Few politicians ride into office on a more specific and rousing promise than Mark ('Tax the Rich") Dayton did in 2010. And seldom are citizens given a more detailed and credible assessment of whether a promise actually has been fulfilled than the one Minnesotans now have before them.

The assessment is the 2015 Minnesota Tax Incidence Study. It's the latest installment of a research analysis the Minnesota Department of Revenue has issued every two years for the past quarter-century.

Unique to our state, the study seeks to document exactly who pays how much in state and local taxes around here.

While it's probably not every Minnesotan's idea of a compulsive page-turner — "Fifty Shades of Gray Areas" — the incidence study is a stimulating piece of research work. It delivers pulse-pounding gratifications for fiscal conservatives and progressives alike.

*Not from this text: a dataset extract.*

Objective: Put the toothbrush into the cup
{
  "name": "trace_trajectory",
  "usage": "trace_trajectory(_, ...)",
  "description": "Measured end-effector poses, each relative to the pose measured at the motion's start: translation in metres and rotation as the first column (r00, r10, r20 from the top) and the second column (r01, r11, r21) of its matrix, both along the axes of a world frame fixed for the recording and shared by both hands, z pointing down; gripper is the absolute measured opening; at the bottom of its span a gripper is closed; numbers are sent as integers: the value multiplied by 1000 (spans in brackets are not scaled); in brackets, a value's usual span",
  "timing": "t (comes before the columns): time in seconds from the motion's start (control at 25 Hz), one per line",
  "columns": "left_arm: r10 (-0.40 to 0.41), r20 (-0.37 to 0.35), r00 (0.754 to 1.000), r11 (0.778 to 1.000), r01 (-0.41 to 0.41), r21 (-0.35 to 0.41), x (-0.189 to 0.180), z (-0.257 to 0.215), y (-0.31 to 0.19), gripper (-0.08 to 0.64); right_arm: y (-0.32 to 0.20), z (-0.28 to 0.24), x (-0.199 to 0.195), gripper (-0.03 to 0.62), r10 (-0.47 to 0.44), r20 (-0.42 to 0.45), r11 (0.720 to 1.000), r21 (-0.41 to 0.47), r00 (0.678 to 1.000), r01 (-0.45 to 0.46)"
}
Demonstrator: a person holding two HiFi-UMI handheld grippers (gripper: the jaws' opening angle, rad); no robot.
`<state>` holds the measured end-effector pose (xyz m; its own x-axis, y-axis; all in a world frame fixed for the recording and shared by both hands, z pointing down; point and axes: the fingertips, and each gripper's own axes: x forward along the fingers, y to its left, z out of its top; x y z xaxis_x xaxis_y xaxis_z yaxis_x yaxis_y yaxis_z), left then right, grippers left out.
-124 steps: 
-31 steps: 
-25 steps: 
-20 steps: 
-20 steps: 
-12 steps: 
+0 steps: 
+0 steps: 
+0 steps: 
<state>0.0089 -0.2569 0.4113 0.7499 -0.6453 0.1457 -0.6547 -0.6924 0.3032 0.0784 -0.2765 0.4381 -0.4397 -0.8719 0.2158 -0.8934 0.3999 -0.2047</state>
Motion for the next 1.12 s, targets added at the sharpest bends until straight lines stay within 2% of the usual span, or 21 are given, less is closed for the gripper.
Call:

A conservative's spine tingles over the study's extended discourse on the reality that businesses do not ultimately pay taxes, only people do — and that the burden of state business taxes (especially when they increase) actually falls heavily on consumers and workers.

Liberals, meanwhile, thrill to the forceful way the incidence study reveals that Minnesota taxes overall are regressive (if less so than most state tax systems), falling more heavily on the poor and middle class than on the rich.

Dayton has often invoked the Tax Incidence Study to affirm his conviction that Minnesota's tax system needs to be made more fair. In 2010, he famously ran for governor on the battle cry "Read my lips: Tax the rich" and the pledge that he would "raise taxes on the wealthiest 10 percent of the people in Minnesota … not … on the other 90 percent."

He's actually done reasonably well making good on that pledge, according to the incidence study. This proves nothing, of course, one way or the other, about whether or to what extent Dayton's policies have been good or bad for the economy.

In fact, another sobering reality the study reinforces is this: Changes in economic conditions (income levels, say) alter effective tax rates rather more than changes in state tax policy alter economic conditions.

Dayton also had to compromise on tax policy with the Legislature under both Republican and DFL control during his first term.

Anyhow, what's happened?

First, the overall effective state and local tax rate for the whole state has hardly budged. It was 11.3 percent of total household income in 2010, the year Dayton was elected. It rose to 11.5 percent in 2012, and under current law it will be 11.4 percent in 2017, according to the incidence study's projections. (This is more than a full percentage point lower than it was in the early to mid-1990s.)

As for the wealthiest 10 percent of households (2012 household incomes above $141,000), they saw their effective tax rate rise from 10.2 percent in 2010 to 10.5 percent in 2012. It will reach 10.7 percent in 2017.

The 1-percenters (incomes north of $493,000) paid 9.5 percent in 2010 and 9.8 percent in 2012. They'll pay 10.5 percent in 2017, says the study.

The regressive pattern in state taxes is visible even here, with the sincerely rich paying less than the merely rich. Also apparent is a narrowing of the gap in recent years.

And what of Dayton's pledge not to raise taxes on "the other 90 percent"? The working poor are seeing a tax cut — for example from 11.9 percent (2010) to 10.9 percent (2017) for those with incomes between $18,000 and $25,000.

The broad "middle class" — with incomes from $25,000 to $140,000 — sees no appreciable change in effective tax rates between 2010 and the 2017 projection. The rates remain between 11 and 12 percent.

So what Dayton has wrought could be summarized as follows: He's managed to leave the middle class alone while pinching the rich enough to finance a modest tax break for the poor along with hefty spending hikes for favored DFL constituencies, especially in education and local government.

Whatever else one might say about all this, it's along the lines of what Dayton promised. And given all the compromises and complications, it's no wonder it's not quite a redistribution revolution.

For example, the welcome tax cut for the working poor was achieved through boosts in refundable income tax credits and property tax refunds that had to be large enough to offset a huge cigarette tax hike Dayton claimed to accept only reluctantly.

The incidence study reminds us that the tobacco tax is far and away the most regressive of all Minnesota's levies.

But the gas tax, the study also shows, isn't much better, and that brings us to this year's legislative debate and the question of whether Dayton is declaring "mission accomplished" on tax fairness.

The gas tax hits the less-well-off much harder than it does the rich. So Dayton's determination this year to push for a large fuel tax hike to fund road construction seems a bit of a contradiction. Like the tobacco tax hike, it would make more dramatic progress toward tax progressivity more difficult.

The notion Republicans are pushing of funding transportation more in the years ahead from general fund dollars (raised in large part through the progressive income tax) rather than (regressive) gas tax dollars would seem to have some potential to serve Dayton's tax-fairness cause — even if that's not the GOP's reason for pushing the idea.

But maybe, in the end, Dayton's desire to raise more revenue and "invest in Minnesota's future" is greater than his desire to push tax fairness further.